Review of “Multilineage communication regulates human liver bud development from pluripotency” from Nature by Stuart P. Atkinson

The development of three-dimensional (3D) organ-like multicellular tissues from human pluripotent stem cells (hPSCs) represents one of the most exciting technological advances in recent times. The potential for these “organoids” encompasses drug screening, developmental studies, and even the generation of transplantable cells and tissues. However, at present, we do not fully appreciate the spatial and temporal processes that transpire in these self-organizing tissues.

Previous studies from the labs of Keisuke Sekine, Takanori Takebe, and Barbara Treutlein have described how human induced pluripotent stem cells (iPSC)-derivatives can form 3D liver bud (LB) organoids with the capacity to graft into mouse recipients [1]. In their new Nature study, Camp et al. analyze LB organoid cells by single-cell RNA sequencing (scRNA-seq)-based techniques [2, 3] to understand the intercellular signaling processes that drive hepatogenesis [4].

As a first step, the authors assessed transcriptional states during hepatic cell differentiation of hiPSCs in conventional two-dimensional culture and discovered that this recapitulated many aspects of in vivo hepatogenesis. Comparisons to transcriptional data collected during the development of 3D LB organoids containing human hepatic endoderm (HE) and endothelial and mesenchymal support cells [5] indicated many similarities but underscored important transcriptional differences indicating differential hepatic development in LB organoids. Indeed, hepatic cells from LB organoids transcriptionally resembled fetal liver cells more closely than 2D hepatocytes.

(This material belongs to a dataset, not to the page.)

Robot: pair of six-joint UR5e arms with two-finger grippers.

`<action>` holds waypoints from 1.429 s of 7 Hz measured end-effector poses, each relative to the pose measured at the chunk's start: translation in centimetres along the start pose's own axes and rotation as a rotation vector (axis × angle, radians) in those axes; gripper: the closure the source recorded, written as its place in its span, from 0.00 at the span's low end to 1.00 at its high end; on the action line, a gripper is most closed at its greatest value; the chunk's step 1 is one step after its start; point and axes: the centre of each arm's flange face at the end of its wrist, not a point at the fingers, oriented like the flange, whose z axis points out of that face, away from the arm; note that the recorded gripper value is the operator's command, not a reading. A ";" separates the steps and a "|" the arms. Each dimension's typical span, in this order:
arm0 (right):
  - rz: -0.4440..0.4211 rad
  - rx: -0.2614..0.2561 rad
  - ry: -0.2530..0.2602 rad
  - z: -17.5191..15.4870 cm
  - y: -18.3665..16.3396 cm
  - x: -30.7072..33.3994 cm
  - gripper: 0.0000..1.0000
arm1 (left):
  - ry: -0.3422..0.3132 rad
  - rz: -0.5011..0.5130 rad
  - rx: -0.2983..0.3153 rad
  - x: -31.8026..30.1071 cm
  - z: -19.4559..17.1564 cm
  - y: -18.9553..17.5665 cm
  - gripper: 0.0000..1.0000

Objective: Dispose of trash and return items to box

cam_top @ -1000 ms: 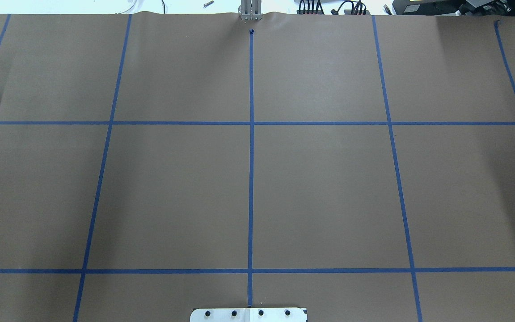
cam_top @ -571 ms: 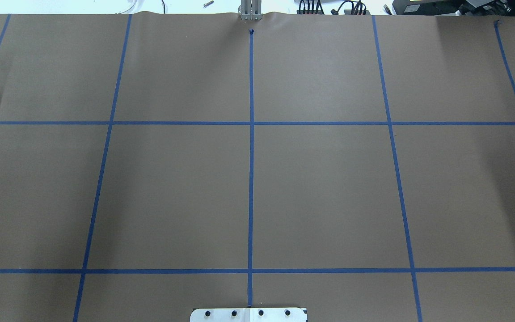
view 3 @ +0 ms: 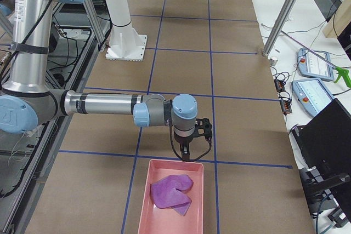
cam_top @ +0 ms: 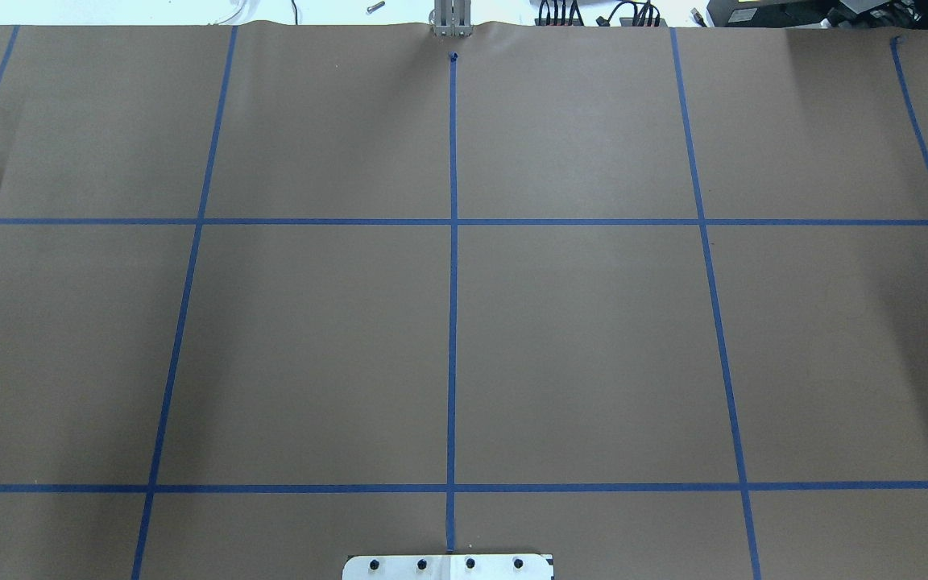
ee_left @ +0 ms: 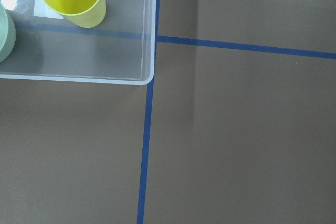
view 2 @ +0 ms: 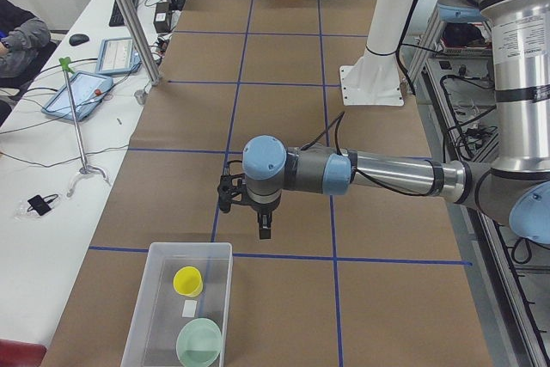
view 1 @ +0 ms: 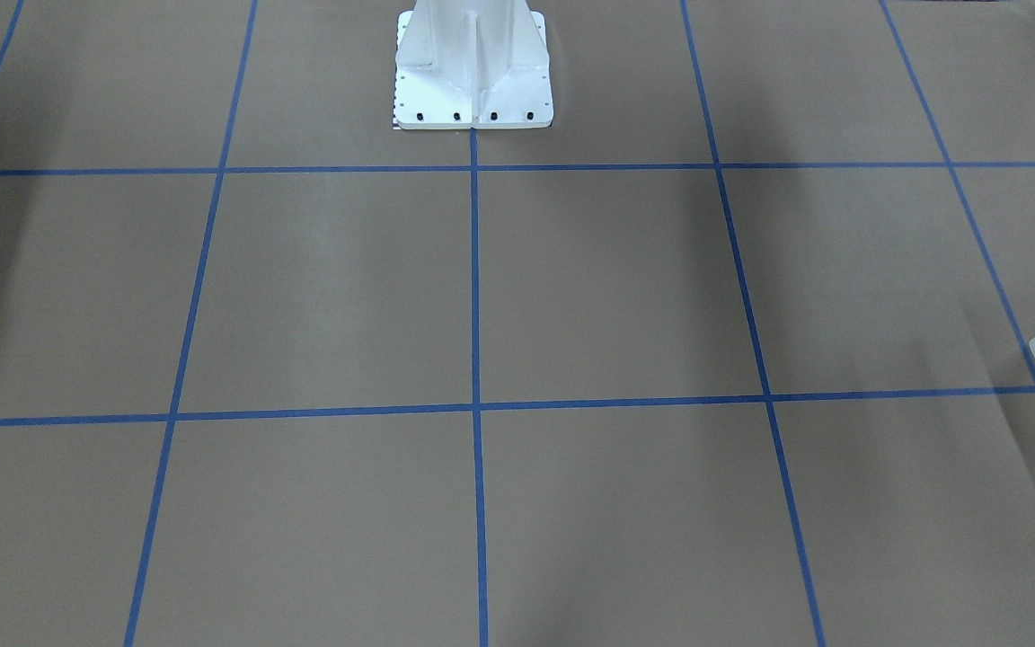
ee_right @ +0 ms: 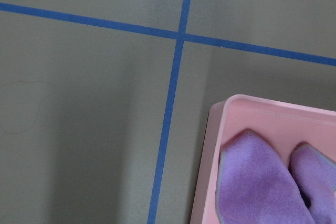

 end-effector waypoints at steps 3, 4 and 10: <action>-0.004 -0.008 0.000 0.3 0.1 -0.1 0.00 | -0.001 -0.004 -0.004 -0.2 0.2 0.1 0.01; -0.005 -0.009 0.000 0.4 0.1 -0.2 0.00 | -0.001 -0.005 -0.005 -0.2 0.2 0.1 0.01; -0.013 -0.011 0.001 0.5 0.0 -0.4 0.00 | -0.002 -0.020 -0.015 -1.0 0.8 -0.1 0.01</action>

The authors surmised that the transcriptional differences might arise due to signaling from the endothelial and mesenchymal support cells present during LB organoid development. To discover critical pathways, the team combined an in silico receptor–ligand pairing screen, RNAi-based knockdowns, and high-throughput imaging employing miniaturized LBs and specific inhibitors to highlight a crucial role for VEGFA-VEGFR2 interactions in the LB-specific hepatic differentiation.

Overall, this exciting new study has begun to highlight the molecular underpinnings of multicellular interlineage interactions that control 3D differentiation, which may help us to understand organ development and tissue regeneration.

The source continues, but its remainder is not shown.